In die gleiche Richtung geht ein Vorschlag des früheren Botschafters Ilter Türkmen. Er tritt dafür ein, alle Hindernisse aus dem Weg zu räumen, die den Kurden in der Türkei bisher den Ausdruck einer eigenen kurdischen Identität verbauen. Viele Beschränkungen bei der Benutzung der kurdischen Sprache wurden bereits aufgehoben, doch Türkmen geht weiter. Auf der Ebene der Kommunalverwaltung müsse das Kurdische auch im offiziellen Bereich geduldet werden, sagte Türkmen der Zeitung "Milliyet".

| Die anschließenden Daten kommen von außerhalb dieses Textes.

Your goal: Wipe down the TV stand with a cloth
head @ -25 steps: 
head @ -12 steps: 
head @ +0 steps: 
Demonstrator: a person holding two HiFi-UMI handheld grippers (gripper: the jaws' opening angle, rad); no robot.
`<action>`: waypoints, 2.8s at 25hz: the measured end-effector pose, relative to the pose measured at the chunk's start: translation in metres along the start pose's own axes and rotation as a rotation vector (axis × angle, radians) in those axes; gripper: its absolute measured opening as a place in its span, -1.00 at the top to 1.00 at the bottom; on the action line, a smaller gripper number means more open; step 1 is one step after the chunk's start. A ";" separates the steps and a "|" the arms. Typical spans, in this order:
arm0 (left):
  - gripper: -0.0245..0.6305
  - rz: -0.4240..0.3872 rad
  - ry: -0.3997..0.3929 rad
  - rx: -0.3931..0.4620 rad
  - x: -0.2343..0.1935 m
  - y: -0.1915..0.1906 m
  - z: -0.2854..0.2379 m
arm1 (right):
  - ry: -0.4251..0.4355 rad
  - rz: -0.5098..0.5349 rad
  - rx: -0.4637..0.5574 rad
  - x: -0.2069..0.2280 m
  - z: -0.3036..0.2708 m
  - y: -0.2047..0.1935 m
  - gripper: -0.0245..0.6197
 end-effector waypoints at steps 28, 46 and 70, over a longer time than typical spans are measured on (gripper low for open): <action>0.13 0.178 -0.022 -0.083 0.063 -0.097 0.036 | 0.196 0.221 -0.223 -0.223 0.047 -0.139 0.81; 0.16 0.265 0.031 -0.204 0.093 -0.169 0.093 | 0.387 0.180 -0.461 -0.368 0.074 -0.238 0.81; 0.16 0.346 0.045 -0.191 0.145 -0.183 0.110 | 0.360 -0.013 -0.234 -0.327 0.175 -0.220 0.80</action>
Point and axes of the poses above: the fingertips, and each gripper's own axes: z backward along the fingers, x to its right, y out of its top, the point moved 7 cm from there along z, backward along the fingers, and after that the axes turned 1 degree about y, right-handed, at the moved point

Bemerkenswert an dieser Art von Anregungen ist auch, dass sie nicht von kurdischen Aktivisten oder anderen, von den meisten Türken als radikal eingestuften Akteuren kommen, sondern von der Regierung und von Vertretern des Establishments wie Türkmen. Mancher Beobachter reibt sich deshalb die Augen: "Viele Dinge, über die man vor zehn Jahren nicht einmal sprechen durfte, stehen heute auf der Tagesordnung des Staates", schrieb Isment Berkan, der Chefredakteur der liberalen Tageszeitung "Radikal". Berkan hatte am Wochenende mit Erdogan über die Kurdenfrage gesprochen.

Der Tod von 44 Menschen bei dem Massaker in dem kurdischen Dorf Bilge in der vergangenen Woche und fast gleichzeitig bekannt gewordene Friedensappelle von PKK-Chef Murat Karayilan hatten die neue türkische Kurdendebatte in Fahrt gebracht. Nun muss sich zeigen, ob der Staat zu neuen Reformen bereit ist. Die Kurdenpartei DTP, die von der Justiz als verlängerter Arm der PKK betrachtet wird, sieht sich durch die neue Entwicklung und durch Aussagen wie die von Staatspräsident Gül über die Bedeutung des Kurdenproblems aber schon jetzt bestätigt: "Das sagen wir doch schon seit Jahren", kommentierte DTP-Chef Ahmet Türk.